--- THE TASK ---
Exactly as written, restate the material below from its first line through the line containing "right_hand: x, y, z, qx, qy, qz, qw", and stop there.
[[ INFORMATION SHOWN open ]]
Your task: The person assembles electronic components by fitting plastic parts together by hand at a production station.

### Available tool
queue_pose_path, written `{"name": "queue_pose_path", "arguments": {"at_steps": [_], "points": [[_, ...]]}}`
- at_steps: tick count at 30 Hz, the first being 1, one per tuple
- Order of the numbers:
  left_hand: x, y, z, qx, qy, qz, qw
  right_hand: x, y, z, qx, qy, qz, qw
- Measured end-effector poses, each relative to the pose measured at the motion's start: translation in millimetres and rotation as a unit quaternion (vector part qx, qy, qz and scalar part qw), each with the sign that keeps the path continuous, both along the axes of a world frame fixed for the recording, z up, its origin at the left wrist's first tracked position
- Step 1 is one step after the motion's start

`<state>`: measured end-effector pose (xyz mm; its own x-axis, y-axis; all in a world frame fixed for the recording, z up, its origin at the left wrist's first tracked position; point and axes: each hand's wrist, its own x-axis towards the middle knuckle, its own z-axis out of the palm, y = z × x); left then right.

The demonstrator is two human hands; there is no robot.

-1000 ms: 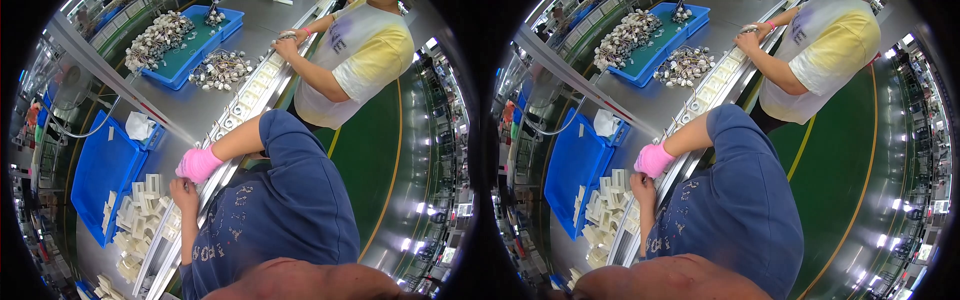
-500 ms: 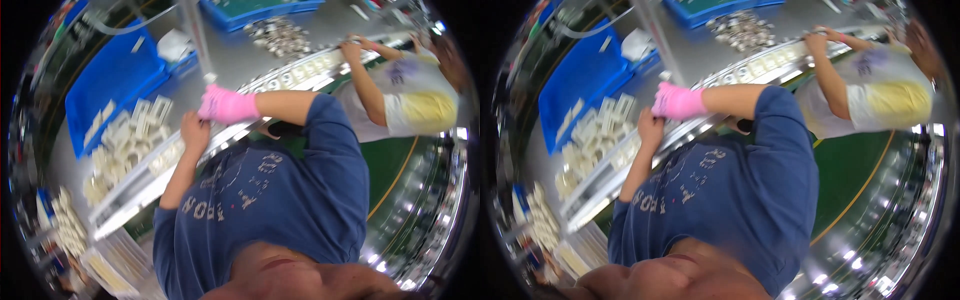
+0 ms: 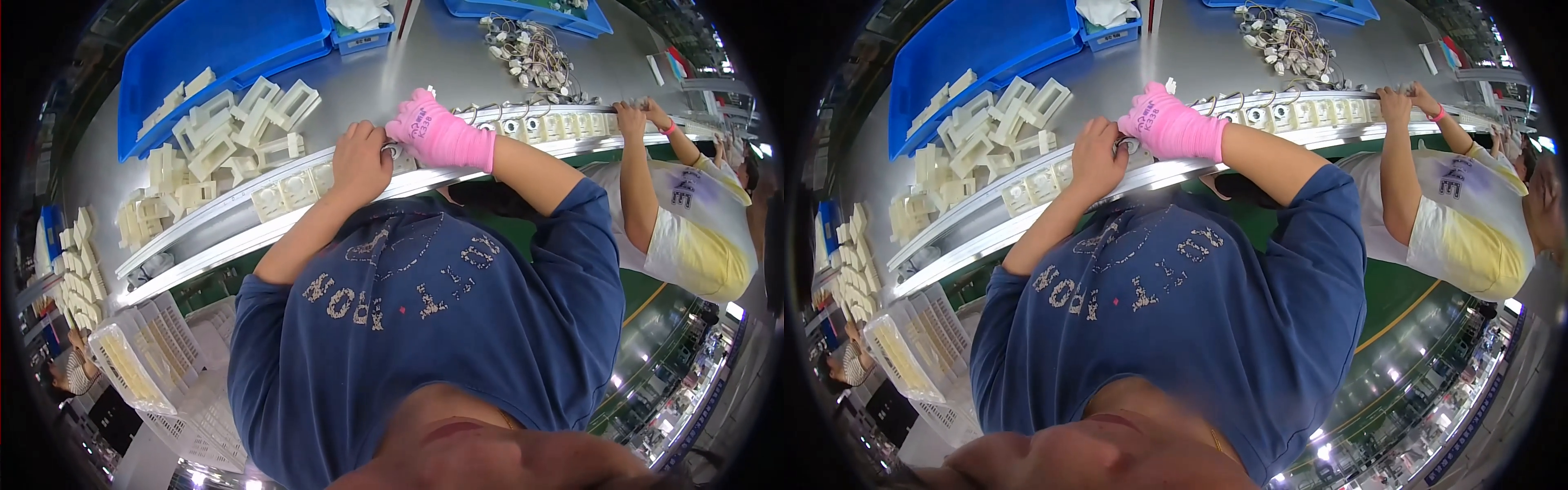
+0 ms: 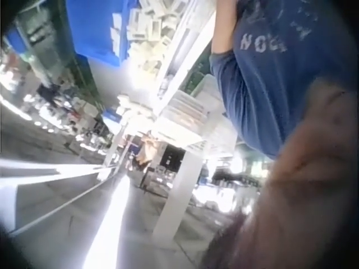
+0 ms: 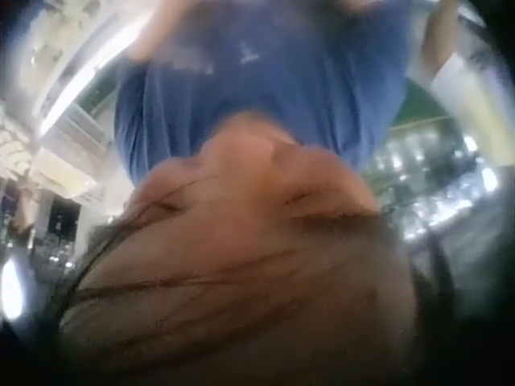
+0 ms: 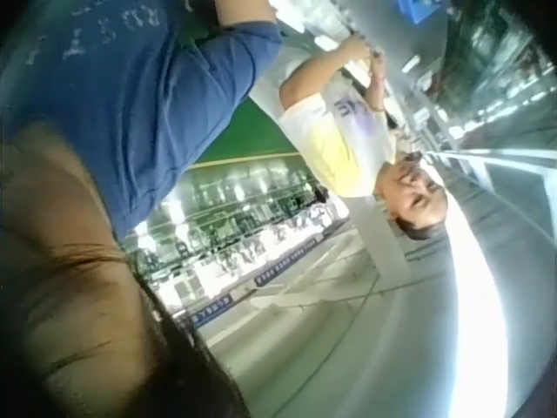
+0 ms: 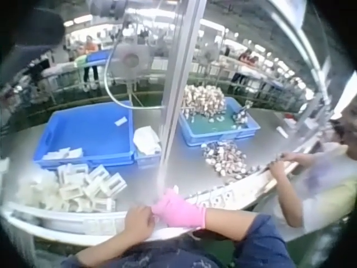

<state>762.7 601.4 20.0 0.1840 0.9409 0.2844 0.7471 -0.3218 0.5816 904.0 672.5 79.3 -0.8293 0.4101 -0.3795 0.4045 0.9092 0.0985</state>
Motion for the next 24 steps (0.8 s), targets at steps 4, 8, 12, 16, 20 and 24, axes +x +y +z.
{"name": "queue_pose_path", "arguments": {"at_steps": [4, 8, 12, 16, 20, 24], "points": [[0.3, 6.0, 0.4, 0.010, 0.007, -0.006, 1.000, -5.9, 5.8, 5.1, 0.005, -0.004, -0.017, 1.000], [-3.4, 9.0, -1.9, 0.011, 0.008, -0.008, 1.000, 9.1, 34.0, -8.1, -0.118, 0.108, -0.100, 0.982], [-0.1, 8.3, -0.1, 0.023, 0.006, -0.013, 1.000, 65.7, 103.9, -35.4, 0.034, 0.238, -0.289, 0.927], [1.1, 4.4, -1.9, 0.025, 0.019, -0.023, 0.999, 166.4, 150.1, -56.7, 0.210, 0.242, -0.461, 0.827], [-2.0, 3.5, -8.4, 0.019, 0.032, -0.017, 0.999, 227.2, 172.7, -76.6, 0.060, 0.044, -0.633, 0.771], [-1.8, -2.2, -1.7, 0.018, 0.010, -0.012, 1.000, 245.7, 176.0, -86.6, 0.090, 0.076, -0.613, 0.781]]}}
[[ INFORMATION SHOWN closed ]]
--- EXERCISE RESULT ---
Your task: The person assembles electronic components by fitting plastic parts together by hand at a production station.

### Available tool
queue_pose_path, written `{"name": "queue_pose_path", "arguments": {"at_steps": [_], "points": [[_, ...]]}}`
- at_steps: tick count at 30 Hz, the first being 1, one per tuple
- Order of the numbers:
  left_hand: x, y, z, qx, qy, qz, qw
  right_hand: x, y, z, qx, qy, qz, qw

Work on the answer is now done.